• Exercise objective
The expected result is the material below, reproduced exactly from its first line through the line containing "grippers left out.".

──────────

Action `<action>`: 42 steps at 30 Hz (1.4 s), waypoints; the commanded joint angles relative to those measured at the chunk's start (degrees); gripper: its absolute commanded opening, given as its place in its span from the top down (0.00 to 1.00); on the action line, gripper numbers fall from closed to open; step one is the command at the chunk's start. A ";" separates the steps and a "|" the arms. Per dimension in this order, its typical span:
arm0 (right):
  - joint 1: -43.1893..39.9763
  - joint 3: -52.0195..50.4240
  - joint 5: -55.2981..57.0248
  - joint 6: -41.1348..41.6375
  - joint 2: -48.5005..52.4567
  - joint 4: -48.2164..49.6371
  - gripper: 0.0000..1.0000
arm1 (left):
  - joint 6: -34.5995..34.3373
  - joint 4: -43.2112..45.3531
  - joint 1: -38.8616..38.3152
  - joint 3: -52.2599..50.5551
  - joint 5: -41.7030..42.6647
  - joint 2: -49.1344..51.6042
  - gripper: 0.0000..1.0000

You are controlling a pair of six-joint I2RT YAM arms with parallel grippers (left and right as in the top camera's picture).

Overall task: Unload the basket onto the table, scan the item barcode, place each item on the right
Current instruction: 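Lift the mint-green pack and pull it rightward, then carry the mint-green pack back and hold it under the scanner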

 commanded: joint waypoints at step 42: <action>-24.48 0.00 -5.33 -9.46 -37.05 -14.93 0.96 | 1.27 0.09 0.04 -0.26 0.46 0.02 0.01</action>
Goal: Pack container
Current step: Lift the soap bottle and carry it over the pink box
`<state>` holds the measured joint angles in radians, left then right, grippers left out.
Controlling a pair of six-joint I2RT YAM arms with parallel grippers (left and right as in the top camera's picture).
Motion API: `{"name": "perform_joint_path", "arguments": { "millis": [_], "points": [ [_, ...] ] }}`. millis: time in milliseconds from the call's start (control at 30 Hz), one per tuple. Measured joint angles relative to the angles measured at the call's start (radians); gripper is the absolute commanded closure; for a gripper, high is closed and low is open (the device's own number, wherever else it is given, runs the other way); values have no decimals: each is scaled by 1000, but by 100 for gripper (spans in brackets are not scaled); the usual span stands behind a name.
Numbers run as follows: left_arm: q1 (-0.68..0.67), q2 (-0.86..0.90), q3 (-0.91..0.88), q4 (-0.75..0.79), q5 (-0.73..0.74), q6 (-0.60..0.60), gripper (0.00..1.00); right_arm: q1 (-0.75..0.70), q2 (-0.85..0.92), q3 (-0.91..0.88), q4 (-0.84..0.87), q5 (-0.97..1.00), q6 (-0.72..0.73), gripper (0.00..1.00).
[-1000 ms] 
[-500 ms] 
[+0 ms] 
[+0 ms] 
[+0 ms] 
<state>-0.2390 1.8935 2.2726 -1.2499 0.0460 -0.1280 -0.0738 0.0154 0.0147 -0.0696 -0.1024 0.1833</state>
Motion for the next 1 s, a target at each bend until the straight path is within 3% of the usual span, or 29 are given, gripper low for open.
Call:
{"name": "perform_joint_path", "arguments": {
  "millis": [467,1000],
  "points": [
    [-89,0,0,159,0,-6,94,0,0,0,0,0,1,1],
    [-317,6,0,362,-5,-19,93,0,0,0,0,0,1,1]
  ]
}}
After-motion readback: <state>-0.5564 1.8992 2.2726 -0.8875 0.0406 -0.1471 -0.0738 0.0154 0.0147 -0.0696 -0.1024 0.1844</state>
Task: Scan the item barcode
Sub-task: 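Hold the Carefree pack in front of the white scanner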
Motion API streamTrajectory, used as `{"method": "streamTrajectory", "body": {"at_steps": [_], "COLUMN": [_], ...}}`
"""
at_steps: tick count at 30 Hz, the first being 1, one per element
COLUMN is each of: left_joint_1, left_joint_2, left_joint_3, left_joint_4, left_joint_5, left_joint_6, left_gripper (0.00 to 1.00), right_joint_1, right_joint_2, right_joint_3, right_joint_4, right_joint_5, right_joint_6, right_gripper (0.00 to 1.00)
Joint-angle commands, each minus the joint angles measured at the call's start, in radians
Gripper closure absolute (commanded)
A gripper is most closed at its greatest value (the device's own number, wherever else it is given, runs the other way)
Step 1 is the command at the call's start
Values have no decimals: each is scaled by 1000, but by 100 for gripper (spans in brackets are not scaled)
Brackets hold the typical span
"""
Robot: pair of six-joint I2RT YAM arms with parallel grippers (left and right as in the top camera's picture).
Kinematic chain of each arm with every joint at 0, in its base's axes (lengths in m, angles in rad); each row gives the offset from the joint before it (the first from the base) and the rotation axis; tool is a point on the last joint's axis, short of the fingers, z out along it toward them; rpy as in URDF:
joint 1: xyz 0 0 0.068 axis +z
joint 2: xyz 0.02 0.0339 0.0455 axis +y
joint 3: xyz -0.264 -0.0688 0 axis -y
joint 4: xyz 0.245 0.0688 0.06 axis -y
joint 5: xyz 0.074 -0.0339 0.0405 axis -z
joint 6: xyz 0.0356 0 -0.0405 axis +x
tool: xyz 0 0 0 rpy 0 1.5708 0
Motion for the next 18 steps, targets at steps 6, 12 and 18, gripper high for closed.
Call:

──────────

• Written solution
Action `<action>`: 42 steps at 30 Hz (1.4 s), waypoints; the commanded joint angles relative to those measured at the chunk's start (degrees); gripper: its absolute commanded opening, given as its place in its span from the top down (0.00 to 1.00); on the action line, gripper numbers fall from closed to open; step one is the command at the chunk's start. A ";" separates the steps and a "|" the arms. Per dimension in this order, its typical span:
arm0 (right):
  - joint 1: -43.1893..39.9763
  - joint 3: -52.0195..50.4240
  - joint 5: -55.2981..57.0248
  - joint 6: -41.1348..41.6375
  - joint 2: -48.5005..52.4567
  - joint 4: -48.2164..49.6371
  - gripper: 0.0000..1.0000
arm1 (left):
  - joint 6: -34.5995..34.3373
  - joint 4: -43.2112..45.3531
  - joint 1: -38.8616..38.3152
  - joint 3: -52.2599..50.5551
  - joint 5: -41.7030..42.6647
  - joint 2: -49.1344..51.6042
  - gripper: 0.0000..1.0000

You are controlling a pair of six-joint I2RT YAM arms with parallel grippers (left and right as in the top camera's picture).

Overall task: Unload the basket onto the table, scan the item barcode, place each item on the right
Current instruction: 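Lift the mint-green pack and pull it rightward, then carry the mint-green pack back and hold it under the scanner
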
 commanded: joint waypoints at step 42: <action>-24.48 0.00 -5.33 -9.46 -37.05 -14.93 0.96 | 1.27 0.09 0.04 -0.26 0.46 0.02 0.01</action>
Goal: Pack container
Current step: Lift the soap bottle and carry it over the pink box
`<state>` holds the measured joint angles in radians, left then right, grippers left out.

Besides this answer, nothing more is needed.